Experimental: When to use HSA_XNACK=0#

Warning

HSA_XNACK=0 is not officially supported as it might cause stability issues with some AMD GPU drivers. This configuration is provided for experimental use only and is not recommended for production workloads.

If HSA_XNACK is unset or set to 0, cudf.pandas will raise an error by default. To bypass this check for experimental purposes, set:

export CUDF_PANDAS_BYPASS_XNACK_CHECK=1

With HSA_XNACK=0, the managed memory will reside on the host (DRAM) and be accessed by the GPU via zero-copy, which can be beneficial in certain scenarios described below. While page migration often improves performance, there are cases where disabling it may be preferable:

  • Page thrashing: If your workload frequently oscillates memory pages between CPU and GPU, migration overhead might degrade performance. In such cases, using HSA_XNACK=0 keeps pages resident in host memory and avoids page thrashing.

  • Datasets larger than GPU VRAM: For oversized datasets, performance degradations have been observed with HSA_XNACK=1 due to excessive migration pressure. In such cases, setting HSA_XNACK=0 can yield better performance by keeping data in host memory and leveraging zero-copy access.

Summary#

  • HSA_XNACK=1 (Officially Supported):

    • Enables GPU page-fault retry and HMM-based page migration.

    • Managed memory pages can move to GPU on demand.

    • Typically fastest for cudf.pandas acceleration when data fits in device memory and is mainly used on the GPUs.
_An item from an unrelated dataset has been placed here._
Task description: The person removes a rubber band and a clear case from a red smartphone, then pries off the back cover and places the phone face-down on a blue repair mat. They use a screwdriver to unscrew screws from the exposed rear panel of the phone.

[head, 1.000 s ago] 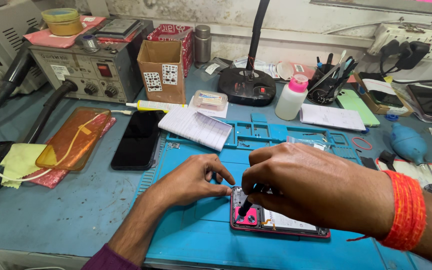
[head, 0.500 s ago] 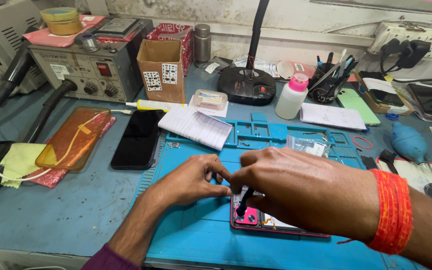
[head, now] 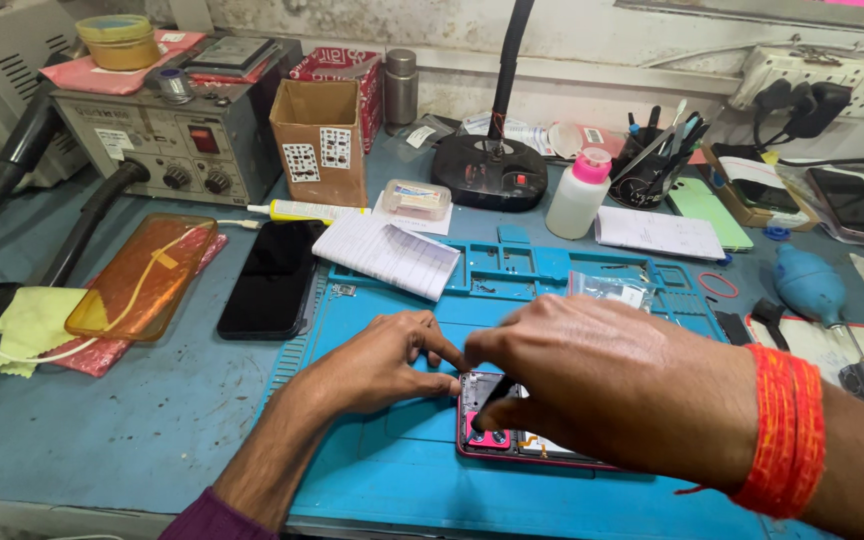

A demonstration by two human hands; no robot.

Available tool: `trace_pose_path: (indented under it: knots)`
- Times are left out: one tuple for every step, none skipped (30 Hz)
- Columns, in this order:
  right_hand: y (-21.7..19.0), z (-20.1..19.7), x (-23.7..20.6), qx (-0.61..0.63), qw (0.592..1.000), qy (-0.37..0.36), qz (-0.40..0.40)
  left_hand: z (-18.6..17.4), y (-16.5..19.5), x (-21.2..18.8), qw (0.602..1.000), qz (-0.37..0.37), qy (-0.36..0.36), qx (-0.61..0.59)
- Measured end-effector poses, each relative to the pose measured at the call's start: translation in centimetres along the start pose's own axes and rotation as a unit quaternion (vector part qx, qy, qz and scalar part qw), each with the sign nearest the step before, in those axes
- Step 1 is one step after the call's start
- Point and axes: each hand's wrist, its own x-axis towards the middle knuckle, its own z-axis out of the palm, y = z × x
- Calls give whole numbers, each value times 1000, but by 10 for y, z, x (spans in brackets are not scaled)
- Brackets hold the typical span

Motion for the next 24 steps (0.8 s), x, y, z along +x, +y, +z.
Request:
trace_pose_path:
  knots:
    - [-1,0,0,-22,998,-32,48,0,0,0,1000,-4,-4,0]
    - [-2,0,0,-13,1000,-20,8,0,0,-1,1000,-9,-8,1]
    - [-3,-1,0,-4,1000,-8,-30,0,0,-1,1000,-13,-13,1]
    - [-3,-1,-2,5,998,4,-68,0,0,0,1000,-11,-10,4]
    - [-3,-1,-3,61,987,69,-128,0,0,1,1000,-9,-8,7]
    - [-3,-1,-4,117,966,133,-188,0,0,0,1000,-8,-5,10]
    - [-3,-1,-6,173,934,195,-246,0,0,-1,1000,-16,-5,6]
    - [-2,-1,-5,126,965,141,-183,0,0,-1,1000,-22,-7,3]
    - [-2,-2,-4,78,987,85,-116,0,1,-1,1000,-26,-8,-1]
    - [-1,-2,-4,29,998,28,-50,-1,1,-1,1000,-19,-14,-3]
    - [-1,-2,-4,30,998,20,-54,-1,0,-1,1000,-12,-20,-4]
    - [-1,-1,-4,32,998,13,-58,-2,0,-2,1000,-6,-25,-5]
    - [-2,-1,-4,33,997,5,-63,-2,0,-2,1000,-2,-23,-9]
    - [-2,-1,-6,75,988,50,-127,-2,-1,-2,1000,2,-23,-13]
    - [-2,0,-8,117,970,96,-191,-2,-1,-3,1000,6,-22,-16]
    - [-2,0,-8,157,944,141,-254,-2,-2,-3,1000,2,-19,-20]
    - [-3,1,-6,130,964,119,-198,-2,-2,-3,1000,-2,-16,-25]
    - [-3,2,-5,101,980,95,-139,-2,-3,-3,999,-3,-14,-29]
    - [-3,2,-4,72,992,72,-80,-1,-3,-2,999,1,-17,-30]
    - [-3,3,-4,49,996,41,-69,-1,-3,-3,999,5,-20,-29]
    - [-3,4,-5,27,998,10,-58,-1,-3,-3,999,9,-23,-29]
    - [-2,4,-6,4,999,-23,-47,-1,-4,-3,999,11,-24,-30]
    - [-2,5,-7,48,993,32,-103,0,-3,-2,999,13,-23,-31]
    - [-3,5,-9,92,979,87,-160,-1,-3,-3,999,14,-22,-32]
  • HSA_XNACK=0 or unset (Experimental):

    • Disabled by default, can be enabled experimentally with CUDF_PANDAS_BYPASS_XNACK_CHECK=1.

    • Disables page-fault retry; pages remain resident in host memory.

    • GPU accesses host memory via zero-copy.

    • Can avoid thrashing and may be used for datasets exceeding the available device memory.

    • Instablities observed with some recent ROCm driver versions.

    • Not recommended for any production workloads.